おぉ……思わず声が出そうになるくらい気持ちいい。足から冷たさが徐々に……と、気持ちよくなったところでいきなり顔に水しぶきが飛んできた。
「ははっ。どう? そっちのほうが気持ちいいでしょ?」
「おい……服濡れたんだが」
「気にしない、気にしない。えいっ!」
と、続けて水をかけてくる。どうやらお前は俺を怒らせたようだな。
もはや川崎が女の子であるということを忘れて、思いっきり水をばしゃと水をかける。そこからお互い無言のままかけあいっこが続き、もはや服が濡れることなんて考えていなかった。でも俺達はいつの間に笑みを浮かべていたのは確かだった。
「あー楽しかった。てかこんなに服を濡らさないでよ」
「お前が最初にやってきたんだろ」
「私はそこまで思いっきりやってないし。まあ楽しかったからいいか」
一通り遊び終えた俺達は川岸に座り込んで川に足をつけながら、一休みしている。まあはしゃいだからな、ずいぶん。
「やっぱ私はこういうふうに体を動かすほうが好きだな」
「へえー」
「珍しい?」
「ちょっとは」
体を動かすことは好きなのかもしれないがあんまりこういう子供っぽい遊びが好きなのは知らなかった。むしろあんなに笑顔な川崎を見たのは初めてかもしれない。
「なんか……変わったね」
「変わった?」
「うん。ゴールデンウィークにあんたに誘われてから、前よりもあんたといるの……楽しいっていうかさ」
「……恥ずかしいなら言うなよ」
顔が赤くなるのは暑さのせいだ。決して聞いてる俺が恥ずかしいからではないぞ。
「ねえ……前から聞きたいことあったんだけど聞いてもいい?」
川のせせらぎの音がさっきよりも耳に響く。これに蝉の鳴き声が聞こえれば夏らしさが出るけどまだ五月。今でこんなに暑いのなら、夏はどれだけ暑くなるんだろうか。
「雪ノ下と由比ヶ浜のことどう思ってるの?」
「どう思ってる……か。まあ大切な奴らとは思ってる」
「……そっか。やっぱり特別なんだ」
「勘違いすんなよ。恋愛的な意味とかじゃないからな」
「知ってるよ。あんたがあの二人のことを大事にしてるなんて」
空を見上げながら川崎は言う。今まで同じクラスメイトの一人としか見てなかった彼女だからこそそういうふうに見えてきたのだから言えてしまうのだろう。だから俺もそれを否定することはしないし、素直に認める。

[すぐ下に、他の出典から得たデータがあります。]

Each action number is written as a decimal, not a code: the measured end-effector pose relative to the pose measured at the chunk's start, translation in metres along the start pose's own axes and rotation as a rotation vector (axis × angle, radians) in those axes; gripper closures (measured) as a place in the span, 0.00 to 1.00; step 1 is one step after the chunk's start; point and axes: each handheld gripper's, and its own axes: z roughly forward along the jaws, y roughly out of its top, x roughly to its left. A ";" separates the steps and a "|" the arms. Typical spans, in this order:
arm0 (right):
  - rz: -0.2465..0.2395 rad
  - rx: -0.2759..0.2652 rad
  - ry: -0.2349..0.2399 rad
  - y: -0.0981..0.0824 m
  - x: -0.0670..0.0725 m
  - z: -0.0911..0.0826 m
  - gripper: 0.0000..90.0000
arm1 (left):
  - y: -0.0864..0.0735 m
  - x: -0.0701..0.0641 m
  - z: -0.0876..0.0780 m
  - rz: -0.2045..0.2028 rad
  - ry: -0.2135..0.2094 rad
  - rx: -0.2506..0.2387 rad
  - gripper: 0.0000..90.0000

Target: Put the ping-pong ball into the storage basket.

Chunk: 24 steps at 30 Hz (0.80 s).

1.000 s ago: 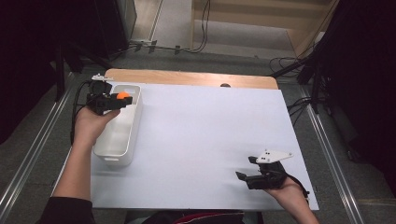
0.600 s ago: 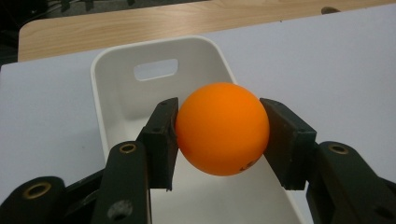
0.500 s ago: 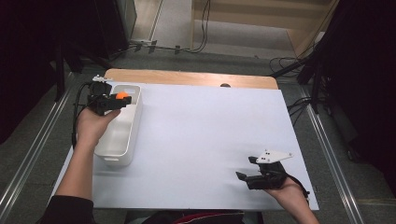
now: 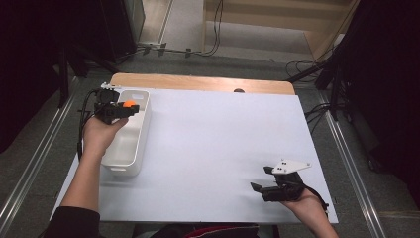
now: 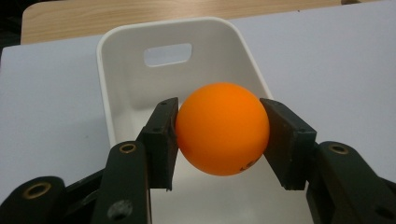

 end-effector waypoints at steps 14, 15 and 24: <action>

「もしさ……あの二人があんたの事を好きだったらどうする?」
「それは光栄だな。俺なんかを好きになってくれるなんて」
「……じゃあ付き合おうといわれたら付き合うの?」
「さあな。その時の俺次第じゃねえの? 正直なところそういうふうに考えれば、変に期待しちまうからしないようにしてる」
期待は裏切られる。そんなことを耳にしたのはいつだったか覚えていないけどきっとそれは間違いじゃない。期待通りにいくなんて甘えた人生なんだ。期待通りに行かないからこそ人生だと思うし、もし上手くいかなければきっと後が辛い。それが怖いから俺は期待をしない。
すると隣の川崎が体の向きを変えて、俺のほうを見つめてくる。ちょうど目が合ってしまうが川崎は動揺する様子はなくしっかりと俺のほうを見てくる。